__WHAT TO DO__. Reproduce each record exactly.

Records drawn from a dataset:
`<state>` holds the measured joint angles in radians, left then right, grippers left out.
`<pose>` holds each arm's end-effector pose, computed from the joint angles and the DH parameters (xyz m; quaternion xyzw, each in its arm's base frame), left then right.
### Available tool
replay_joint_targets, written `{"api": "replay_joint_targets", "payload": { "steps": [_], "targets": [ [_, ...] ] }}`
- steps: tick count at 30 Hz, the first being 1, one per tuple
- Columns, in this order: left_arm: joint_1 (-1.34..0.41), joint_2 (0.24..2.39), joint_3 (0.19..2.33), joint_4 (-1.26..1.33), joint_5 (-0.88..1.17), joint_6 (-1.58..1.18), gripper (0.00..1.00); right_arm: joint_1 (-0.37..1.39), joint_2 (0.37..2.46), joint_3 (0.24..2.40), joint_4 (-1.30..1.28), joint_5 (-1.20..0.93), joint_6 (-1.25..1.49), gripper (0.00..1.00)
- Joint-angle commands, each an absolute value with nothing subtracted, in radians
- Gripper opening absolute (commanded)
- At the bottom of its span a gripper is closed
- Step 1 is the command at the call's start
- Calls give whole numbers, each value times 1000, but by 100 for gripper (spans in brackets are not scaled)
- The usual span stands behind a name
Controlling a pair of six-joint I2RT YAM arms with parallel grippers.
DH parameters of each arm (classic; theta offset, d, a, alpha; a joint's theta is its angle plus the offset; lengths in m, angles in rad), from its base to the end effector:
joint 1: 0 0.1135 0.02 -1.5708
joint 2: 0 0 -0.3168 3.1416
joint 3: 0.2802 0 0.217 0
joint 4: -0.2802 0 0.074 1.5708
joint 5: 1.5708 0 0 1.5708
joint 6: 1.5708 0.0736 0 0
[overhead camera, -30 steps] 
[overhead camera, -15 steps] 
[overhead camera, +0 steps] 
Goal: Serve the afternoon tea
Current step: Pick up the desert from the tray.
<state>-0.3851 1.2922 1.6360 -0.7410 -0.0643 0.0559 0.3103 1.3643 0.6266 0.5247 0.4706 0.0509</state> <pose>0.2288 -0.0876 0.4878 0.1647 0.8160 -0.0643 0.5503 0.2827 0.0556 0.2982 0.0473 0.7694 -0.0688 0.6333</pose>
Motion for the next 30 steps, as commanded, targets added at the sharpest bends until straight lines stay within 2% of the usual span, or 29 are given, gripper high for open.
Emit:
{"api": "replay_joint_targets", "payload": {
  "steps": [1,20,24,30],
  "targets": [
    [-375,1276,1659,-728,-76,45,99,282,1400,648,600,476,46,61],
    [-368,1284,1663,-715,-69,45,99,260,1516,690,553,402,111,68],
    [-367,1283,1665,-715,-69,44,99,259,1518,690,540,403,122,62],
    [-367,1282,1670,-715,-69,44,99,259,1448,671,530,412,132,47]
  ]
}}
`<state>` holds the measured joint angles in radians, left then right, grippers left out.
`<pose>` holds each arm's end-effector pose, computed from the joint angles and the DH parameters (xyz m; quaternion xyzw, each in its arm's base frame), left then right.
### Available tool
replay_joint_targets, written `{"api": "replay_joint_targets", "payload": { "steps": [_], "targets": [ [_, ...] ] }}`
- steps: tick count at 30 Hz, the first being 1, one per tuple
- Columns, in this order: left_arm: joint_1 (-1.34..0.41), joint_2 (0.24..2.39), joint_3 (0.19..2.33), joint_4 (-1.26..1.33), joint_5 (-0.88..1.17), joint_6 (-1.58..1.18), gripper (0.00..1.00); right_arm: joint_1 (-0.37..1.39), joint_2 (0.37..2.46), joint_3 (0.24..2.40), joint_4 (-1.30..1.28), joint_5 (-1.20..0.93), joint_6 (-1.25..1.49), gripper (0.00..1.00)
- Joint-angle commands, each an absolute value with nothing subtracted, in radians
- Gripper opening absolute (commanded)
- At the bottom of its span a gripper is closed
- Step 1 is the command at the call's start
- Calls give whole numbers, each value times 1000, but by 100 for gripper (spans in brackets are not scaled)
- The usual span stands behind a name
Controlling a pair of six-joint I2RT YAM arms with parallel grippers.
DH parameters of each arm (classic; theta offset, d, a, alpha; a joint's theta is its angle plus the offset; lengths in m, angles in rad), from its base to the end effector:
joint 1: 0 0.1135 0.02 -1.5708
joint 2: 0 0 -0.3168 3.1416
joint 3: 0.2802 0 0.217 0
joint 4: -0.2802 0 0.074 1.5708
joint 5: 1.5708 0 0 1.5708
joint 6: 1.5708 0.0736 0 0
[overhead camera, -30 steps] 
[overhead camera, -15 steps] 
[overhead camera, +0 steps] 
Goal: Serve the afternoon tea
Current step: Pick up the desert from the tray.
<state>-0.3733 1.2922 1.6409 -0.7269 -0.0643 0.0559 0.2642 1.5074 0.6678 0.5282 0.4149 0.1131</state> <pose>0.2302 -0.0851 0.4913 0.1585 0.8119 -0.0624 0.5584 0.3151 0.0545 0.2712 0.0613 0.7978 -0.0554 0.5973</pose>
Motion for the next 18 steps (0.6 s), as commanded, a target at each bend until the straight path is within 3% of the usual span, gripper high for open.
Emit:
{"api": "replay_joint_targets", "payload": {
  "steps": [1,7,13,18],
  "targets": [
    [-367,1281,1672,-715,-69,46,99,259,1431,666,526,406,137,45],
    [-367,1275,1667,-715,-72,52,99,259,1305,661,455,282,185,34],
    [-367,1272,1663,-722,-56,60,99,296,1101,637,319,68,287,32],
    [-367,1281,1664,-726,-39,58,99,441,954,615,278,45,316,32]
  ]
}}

__SOLUTION TO THE PROBLEM__.
`<state>` holds the measured joint angles in radians, left then right, grippers left out.
`<pose>` holds each arm's end-effector pose, computed from the joint angles and the DH parameters (xyz m; quaternion xyzw, each in its arm's base frame), left then right.
### Available tool
replay_joint_targets, written `{"api": "replay_joint_targets", "payload": { "steps": [_], "targets": [ [_, ...] ] }}`
- steps: tick count at 30 Hz, the first being 1, one per tuple
- Columns, in this order: left_arm: joint_1 (-1.34..0.41), joint_2 (0.24..2.39), joint_3 (0.19..2.33), joint_4 (-1.26..1.33), joint_5 (-0.88..1.17), joint_6 (-1.58..1.18), gripper (0.00..1.00); right_arm: joint_1 (-0.37..1.39), joint_2 (0.37..2.46), joint_3 (0.24..2.40), joint_4 (-1.30..1.28), joint_5 (-1.20..0.93), joint_6 (-1.25..1.49), gripper (0.00..1.00)
- Joint-angle commands, each an absolute value with nothing subtracted, in radians
- Gripper opening absolute (commanded)
- At the bottom of its span a gripper is closed
- Step 1 is the command at the call's start
- Calls give whole numbers, each value times 1000, but by 100 for gripper (spans in brackets are not scaled)
- The usual span stands behind a name
Controlling a pair of six-joint I2RT YAM arms with parallel grippers.
DH parameters of each arm (classic; theta offset, d, a, alpha; a joint's theta is its angle plus the offset; lengths in m, angles in rad), from its base to the end effector:
joint 1: 0 0.1135 0.02 -1.5708
joint 2: 0 0 -0.3168 3.1416
joint 3: 0.2802 0 0.217 0
joint 4: -0.2802 0 0.074 1.5708
joint 5: 1.5708 0 0 1.5708
joint 6: 1.5708 0.0736 0 0
[overhead camera, -30 steps] 
[overhead camera, -15 steps] 
[overhead camera, +0 steps] 
Goal: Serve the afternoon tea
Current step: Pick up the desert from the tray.
<state>-0.3851 1.2922 1.6360 -0.7410 -0.0643 0.0559 0.3103 1.3643 0.6266 0.5247 0.4706 0.0509</state> <pose>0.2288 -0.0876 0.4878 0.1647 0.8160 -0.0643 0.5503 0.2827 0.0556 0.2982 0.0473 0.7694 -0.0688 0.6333</pose>
Motion for the next 30 steps, as commanded, targets added at the sharpest bends until straight lines stay within 2% of the usual span, or 29 are given, gripper high for open.
Emit:
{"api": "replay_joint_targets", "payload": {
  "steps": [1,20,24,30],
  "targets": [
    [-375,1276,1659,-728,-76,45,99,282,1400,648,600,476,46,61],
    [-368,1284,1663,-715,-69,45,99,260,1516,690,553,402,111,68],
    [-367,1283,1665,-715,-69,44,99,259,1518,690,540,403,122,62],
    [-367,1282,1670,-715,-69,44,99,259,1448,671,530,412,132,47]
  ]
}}
`<state>` holds the measured joint angles in radians, left then right, grippers left out.
`<pose>` holds each arm's end-effector pose, computed from the joint angles and the DH parameters (xyz m; quaternion xyzw, each in its arm's base frame), left then right.
### Available tool
replay_joint_targets, written `{"api": "replay_joint_targets", "payload": { "steps": [_], "targets": [ [_, ...] ] }}`
- steps: tick count at 30 Hz, the first being 1, one per tuple
- Columns, in this order: left_arm: joint_1 (-1.34..0.41), joint_2 (0.24..2.39), joint_3 (0.19..2.33), joint_4 (-1.26..1.33), joint_5 (-0.88..1.17), joint_6 (-1.58..1.18), gripper (0.00..1.00); right_arm: joint_1 (-0.37..1.39), joint_2 (0.37..2.46), joint_3 (0.24..2.40), joint_4 (-1.30..1.28), joint_5 (-1.20..0.93), joint_6 (-1.25..1.49), gripper (0.00..1.00)
- Joint-angle commands, each an absolute value with nothing subtracted, in radians
- Gripper opening absolute (commanded)
- At the bottom of its span a gripper is closed
- Step 1 is the command at the call's start
- Calls give whole numbers, each value times 1000, but by 100 for gripper (spans in brackets are not scaled)
- The usual span stands behind a name
Controlling a pair of six-joint I2RT YAM arms with parallel grippers.
DH parameters of each arm (classic; theta offset, d, a, alpha; a joint's theta is its angle plus the offset; lengths in m, angles in rad), from its base to the end effector:
joint 1: 0 0.1135 0.02 -1.5708
joint 2: 0 0 -0.3168 3.1416
joint 3: 0.2802 0 0.217 0
joint 4: -0.2802 0 0.074 1.5708
joint 5: 1.5708 0 0 1.5708
joint 6: 1.5708 0.0736 0 0
[overhead camera, -30 steps] 
[overhead camera, -15 steps] 
[overhead camera, +0 steps] 
Goal: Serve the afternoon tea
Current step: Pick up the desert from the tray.
<state>-0.3733 1.2922 1.6409 -0.7269 -0.0643 0.0559 0.2642 1.5074 0.6678 0.5282 0.4149 0.1131</state> <pose>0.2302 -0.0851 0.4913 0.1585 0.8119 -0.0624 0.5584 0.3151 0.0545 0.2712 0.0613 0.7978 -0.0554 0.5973</pose>
Motion for the next 18 steps (0.6 s), as commanded, a target at each bend until the straight path is within 3% of the usual span, gripper high for open.
Emit:
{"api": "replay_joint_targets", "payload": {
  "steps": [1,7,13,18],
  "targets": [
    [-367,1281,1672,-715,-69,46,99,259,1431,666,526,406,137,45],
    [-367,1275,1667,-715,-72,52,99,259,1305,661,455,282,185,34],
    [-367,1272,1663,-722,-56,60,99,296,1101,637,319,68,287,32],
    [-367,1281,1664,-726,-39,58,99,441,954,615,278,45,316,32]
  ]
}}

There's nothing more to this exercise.